**Exercise description:**
Search the listing below for the line containing "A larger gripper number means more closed". From there through the line containing "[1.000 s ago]", transcribe every line exactly, both ends included.
(Input data)
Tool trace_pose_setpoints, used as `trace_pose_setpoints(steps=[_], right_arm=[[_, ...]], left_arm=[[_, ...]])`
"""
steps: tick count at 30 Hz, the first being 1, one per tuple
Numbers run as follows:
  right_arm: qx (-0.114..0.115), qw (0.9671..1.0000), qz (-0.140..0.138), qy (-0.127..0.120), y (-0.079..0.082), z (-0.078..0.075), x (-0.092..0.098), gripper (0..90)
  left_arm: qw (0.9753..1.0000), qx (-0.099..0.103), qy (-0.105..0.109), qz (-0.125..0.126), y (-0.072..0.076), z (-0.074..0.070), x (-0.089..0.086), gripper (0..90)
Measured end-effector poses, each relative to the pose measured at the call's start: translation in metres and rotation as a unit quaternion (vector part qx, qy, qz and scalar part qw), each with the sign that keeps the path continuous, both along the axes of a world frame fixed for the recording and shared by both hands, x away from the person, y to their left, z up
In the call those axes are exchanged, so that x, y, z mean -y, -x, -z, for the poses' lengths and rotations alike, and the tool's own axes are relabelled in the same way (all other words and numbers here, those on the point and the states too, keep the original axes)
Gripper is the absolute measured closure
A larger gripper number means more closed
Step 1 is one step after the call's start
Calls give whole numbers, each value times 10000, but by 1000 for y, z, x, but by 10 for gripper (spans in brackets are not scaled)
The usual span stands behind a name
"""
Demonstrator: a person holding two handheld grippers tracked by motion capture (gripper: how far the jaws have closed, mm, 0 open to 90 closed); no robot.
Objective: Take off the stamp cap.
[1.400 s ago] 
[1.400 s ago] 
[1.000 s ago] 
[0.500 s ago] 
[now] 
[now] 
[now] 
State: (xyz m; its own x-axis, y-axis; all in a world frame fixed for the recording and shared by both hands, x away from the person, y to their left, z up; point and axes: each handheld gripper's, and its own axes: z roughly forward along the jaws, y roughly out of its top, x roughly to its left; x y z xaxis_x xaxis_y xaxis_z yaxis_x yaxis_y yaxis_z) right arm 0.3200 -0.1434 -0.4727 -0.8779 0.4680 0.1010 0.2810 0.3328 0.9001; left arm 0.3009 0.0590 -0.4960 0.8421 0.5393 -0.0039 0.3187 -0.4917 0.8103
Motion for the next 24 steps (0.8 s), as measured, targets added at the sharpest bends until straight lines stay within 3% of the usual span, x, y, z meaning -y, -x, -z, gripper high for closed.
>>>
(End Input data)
**Exercise response:**
A larger gripper number means more closed
Step 1 is one step after the call's start
Calls give whole numbers, each value times 10000, but by 1000 for y, z, x, but by 10 for gripper (spans in brackets are not scaled)
The usual span stands behind a name
"""
Demonstrator: a person holding two handheld grippers tracked by motion capture (gripper: how far the jaws have closed, mm, 0 open to 90 closed); no robot.
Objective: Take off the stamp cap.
[1.400 s ago] 
[1.400 s ago] 
[1.000 s ago] 

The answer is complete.